## PROBLEM DETAILS
Below are records. Copy every line with "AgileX" in it.

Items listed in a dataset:
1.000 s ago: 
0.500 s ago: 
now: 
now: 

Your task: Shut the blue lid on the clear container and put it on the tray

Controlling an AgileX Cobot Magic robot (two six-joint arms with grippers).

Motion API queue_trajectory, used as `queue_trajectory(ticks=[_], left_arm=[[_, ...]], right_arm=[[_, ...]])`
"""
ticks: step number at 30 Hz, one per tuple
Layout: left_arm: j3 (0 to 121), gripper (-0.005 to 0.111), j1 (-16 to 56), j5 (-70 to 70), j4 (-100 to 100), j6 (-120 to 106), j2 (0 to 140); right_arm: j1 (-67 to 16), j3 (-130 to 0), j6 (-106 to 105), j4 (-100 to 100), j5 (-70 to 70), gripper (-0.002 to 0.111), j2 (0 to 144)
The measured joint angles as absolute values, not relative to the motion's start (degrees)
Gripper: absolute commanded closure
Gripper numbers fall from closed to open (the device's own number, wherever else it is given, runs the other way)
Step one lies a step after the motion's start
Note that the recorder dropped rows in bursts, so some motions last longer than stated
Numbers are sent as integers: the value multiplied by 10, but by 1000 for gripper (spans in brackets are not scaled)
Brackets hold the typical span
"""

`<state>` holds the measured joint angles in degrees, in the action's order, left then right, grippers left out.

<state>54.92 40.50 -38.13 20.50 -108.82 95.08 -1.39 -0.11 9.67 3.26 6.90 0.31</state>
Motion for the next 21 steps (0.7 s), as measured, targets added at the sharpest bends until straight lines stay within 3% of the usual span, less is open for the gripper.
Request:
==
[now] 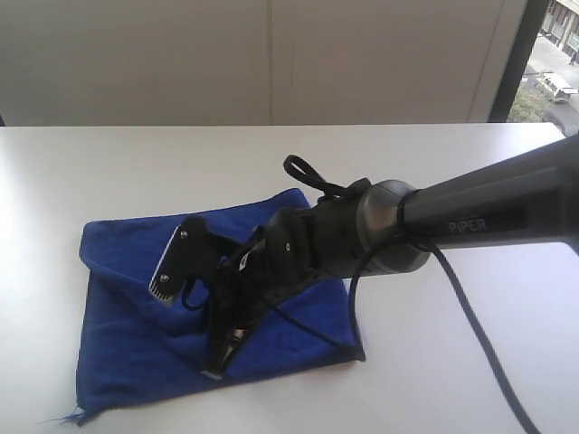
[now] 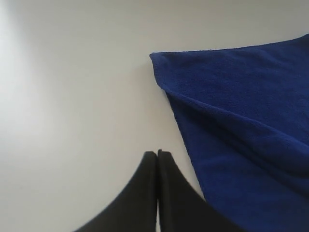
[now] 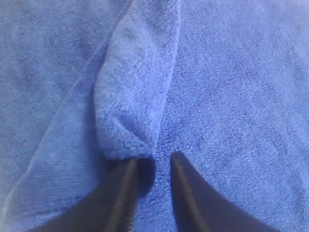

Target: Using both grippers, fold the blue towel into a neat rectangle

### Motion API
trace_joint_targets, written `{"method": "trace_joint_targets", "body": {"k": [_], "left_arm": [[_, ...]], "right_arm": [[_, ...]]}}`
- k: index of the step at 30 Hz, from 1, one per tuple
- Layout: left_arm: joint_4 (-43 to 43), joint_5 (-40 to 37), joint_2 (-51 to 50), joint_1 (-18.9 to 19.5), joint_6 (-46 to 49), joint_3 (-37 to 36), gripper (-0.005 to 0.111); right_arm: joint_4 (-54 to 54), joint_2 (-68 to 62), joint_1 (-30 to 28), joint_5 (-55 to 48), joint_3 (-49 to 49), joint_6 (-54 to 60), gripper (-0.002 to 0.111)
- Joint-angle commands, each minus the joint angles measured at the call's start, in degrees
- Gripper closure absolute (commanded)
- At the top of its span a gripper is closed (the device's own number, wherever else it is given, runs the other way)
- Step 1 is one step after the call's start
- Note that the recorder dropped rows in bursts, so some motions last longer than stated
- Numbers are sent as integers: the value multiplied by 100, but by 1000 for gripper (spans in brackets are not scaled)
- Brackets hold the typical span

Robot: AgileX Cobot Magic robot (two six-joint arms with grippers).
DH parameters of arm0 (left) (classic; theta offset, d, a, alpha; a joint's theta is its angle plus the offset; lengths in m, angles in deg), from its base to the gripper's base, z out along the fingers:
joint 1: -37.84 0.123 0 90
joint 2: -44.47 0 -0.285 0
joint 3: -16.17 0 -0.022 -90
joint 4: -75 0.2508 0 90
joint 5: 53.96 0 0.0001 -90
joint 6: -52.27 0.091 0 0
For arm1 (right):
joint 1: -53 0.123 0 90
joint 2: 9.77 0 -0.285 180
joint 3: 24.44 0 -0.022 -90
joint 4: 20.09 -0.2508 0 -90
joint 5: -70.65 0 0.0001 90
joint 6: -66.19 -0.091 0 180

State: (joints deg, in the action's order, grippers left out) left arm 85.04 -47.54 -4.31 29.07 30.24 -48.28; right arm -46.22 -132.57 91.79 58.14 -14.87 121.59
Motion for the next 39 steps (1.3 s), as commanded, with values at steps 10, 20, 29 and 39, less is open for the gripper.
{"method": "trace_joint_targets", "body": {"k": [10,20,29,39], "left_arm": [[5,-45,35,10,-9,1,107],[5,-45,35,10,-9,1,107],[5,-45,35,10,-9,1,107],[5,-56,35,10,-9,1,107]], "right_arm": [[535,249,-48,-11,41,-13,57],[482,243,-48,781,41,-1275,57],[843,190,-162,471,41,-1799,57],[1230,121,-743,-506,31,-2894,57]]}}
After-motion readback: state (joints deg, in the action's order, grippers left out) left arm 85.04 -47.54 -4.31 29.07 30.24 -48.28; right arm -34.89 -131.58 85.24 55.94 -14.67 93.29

## SOLUTION TO THIS EXERCISE
Controlling an AgileX Cobot Magic robot (two six-joint arms with grippers).
Robot: AgileX Cobot Magic robot (two six-joint arms with grippers).

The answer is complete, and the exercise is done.